In dieser und fünf weiteren Stationen zeigt Perry auf, welche Aspekte zu dieser Beziehungsreise gehören können, der Beziehung zu uns selbst und zu unseren Kindern:
- Unser erzieherisches Erbe (Your parental legacy) – nur, wenn wir uns unserer eigenen Er- und Beziehungsgeschichte stellen, können wir aktiv entscheiden, was davon wir weitergeben wollen
- Die Umgebung des Kindes (Your child’s environment) – nicht familiäre Strukturen sind entscheidend, sondern der Umgang miteinander: uns selber definieren – nicht den anderen (weder das Kind, noch den Partner)
- Gefühle (Feelings) – “felt with, not dealt with”, formuliert Perry. Gefühle nicht unterdrücken, verleugnen oder verdrängen – sondern wahr- und ernst nehmen. Wir müssen weder unsere Gefühle noch die unserer Kinder “reparieren”, sondern unsere Kinder – und uns – dabei begleiten, damit umzugehen.
- Ein Fundament bauen (Laying a Foundation) – Be- und Erziehung beginnt schon in der Schwangerschaft – und gerade im ersten Jahr ist es wichtig, auch sich selber im Blick zu haben. Die Einsamkeit junger Eltern kann zur selbsterfüllenden Prophezeiung werden, weil Einsamkeit es schwieriger macht, Kontakt zu suchen, selbst, wenn es möglich wäre.
- Bedingungen guter psychischer Gesundheit (Conditions for good mental health): Kommunikation von Anfang an, eine Begleitung durch alle Launen hindurch – und: Schlaf – das gehört zu Basis für gute psychische Gesundheit.
- Verhalten: jedes Verhalten ist Kommunikation (Behaviour: all behaviour is communication). Kinder sind nicht brav oder frech – sie verhalten sich (wie wir alle) situativ bequem – oder situativ unbequem. Um sich weitgehend situativ bequem zu verhalten, sagt Perry, müssen Menschen vier Fertigkeiten lernen: Frustration aushalten, Flexibilität, Problemlösungskompetenzen und Perspektivwechsel: die Fähigkeit, Dinge aus Sicht anderer zu sehen und zu fühlen.
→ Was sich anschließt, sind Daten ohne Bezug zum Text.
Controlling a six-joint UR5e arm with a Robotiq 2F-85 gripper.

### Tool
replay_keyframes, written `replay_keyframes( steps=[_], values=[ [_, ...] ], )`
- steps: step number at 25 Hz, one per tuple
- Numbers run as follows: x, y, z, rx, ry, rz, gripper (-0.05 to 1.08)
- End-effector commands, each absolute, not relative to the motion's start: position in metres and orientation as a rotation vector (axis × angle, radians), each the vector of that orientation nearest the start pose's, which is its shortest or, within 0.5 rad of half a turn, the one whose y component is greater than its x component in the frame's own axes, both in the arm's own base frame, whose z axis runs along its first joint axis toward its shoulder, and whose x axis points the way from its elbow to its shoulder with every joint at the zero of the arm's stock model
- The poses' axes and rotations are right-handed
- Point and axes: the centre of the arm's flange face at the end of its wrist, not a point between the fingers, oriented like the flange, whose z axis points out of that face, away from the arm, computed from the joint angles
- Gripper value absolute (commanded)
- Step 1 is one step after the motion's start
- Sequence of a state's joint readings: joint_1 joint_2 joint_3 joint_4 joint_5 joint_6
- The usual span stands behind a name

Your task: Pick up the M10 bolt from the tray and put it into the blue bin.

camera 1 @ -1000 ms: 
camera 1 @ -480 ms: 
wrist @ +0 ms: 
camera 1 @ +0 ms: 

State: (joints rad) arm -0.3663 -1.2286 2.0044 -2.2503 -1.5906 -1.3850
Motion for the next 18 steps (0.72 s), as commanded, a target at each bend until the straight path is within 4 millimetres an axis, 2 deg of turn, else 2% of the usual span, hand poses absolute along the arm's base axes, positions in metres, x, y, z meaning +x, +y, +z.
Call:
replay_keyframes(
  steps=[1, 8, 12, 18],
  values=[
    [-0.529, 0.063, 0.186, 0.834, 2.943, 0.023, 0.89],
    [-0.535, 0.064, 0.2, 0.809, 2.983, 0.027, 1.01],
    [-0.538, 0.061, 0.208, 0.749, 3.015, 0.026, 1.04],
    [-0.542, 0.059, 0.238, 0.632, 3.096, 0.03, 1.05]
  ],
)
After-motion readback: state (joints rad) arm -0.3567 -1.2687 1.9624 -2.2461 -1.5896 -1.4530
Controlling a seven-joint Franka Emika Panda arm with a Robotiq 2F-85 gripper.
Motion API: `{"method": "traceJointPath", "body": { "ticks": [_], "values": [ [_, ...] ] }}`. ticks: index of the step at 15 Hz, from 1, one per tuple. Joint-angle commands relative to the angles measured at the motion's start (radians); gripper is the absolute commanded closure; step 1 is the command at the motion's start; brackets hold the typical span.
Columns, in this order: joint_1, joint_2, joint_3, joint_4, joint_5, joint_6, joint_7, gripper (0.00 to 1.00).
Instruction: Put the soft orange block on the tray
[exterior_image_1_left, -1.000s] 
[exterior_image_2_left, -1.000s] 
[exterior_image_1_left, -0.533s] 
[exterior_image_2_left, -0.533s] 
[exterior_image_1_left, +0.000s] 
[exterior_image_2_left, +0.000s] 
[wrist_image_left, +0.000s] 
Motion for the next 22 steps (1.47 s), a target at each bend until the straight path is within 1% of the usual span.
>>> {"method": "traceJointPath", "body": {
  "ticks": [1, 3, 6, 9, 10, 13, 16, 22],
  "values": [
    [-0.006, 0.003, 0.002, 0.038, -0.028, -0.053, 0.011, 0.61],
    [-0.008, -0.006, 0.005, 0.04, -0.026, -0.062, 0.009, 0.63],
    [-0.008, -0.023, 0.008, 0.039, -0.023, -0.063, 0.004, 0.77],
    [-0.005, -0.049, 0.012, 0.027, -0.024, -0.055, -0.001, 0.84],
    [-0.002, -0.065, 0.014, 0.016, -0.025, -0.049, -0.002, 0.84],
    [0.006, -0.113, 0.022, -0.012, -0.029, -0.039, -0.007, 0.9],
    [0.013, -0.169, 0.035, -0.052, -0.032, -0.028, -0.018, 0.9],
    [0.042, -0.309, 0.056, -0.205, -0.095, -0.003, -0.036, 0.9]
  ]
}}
Verbalisieren helfen, Gefühle einordnen, schwierige Situationen ankündigen – alles das kann helfen, gemeinsam zu gutem Umgang zu kommen.
Perry fasst zusammen: Alltag wird leichter, wenn wir ein paar Dinge bewusst machen – u.a.:
- verstehen, wie unsere eigene Kindheit unser Verhältnis zu unseren Kindern beeinflusst
- die Lage auch aus Sicht unseres Kindes versuchen zu verstehen
- unserem Kind helfen, seine eigenen Gefühle auszudrücken (und nicht die, die wir gerne hätten, die es hätte)
- uns selber versuchen zu definieren, nicht, wie wir unsere Kinder gerne hätten
- wissen, dass wir Fehler machen werden, die Fehler zugeben und ändern, was geändert werden muss
Keine Gebrauchsanweisung für die Gattung “Kind”, also. Aber wer auf der Suche ist danach, wie wir mit unseren Kindern – diesen eigenen, spannenden, neugierigen, weltgestaltenden, fremden, so vertrauten Wesen – eine immer neue und echte Beziehung zu führen, für den ist Perrys Buch ein guter Leitfaden. Er bewahrt nicht vor Fehlern – die Umsetzung geht eben doch auch mal im Alltag unter. Aber er uns zeigt, immer wieder, wie ein Kompass, in welche Richtung wir laufen und wir eigentlich hinwollen. Auch, wenn das Terrain gelegentlich sehr schwergängig ist. Und: dass wir gemeinsam laufen mit unseren Kindern. Perrys Kompass ist modellunabhängig: besser als jede Gebrauchsanweisung!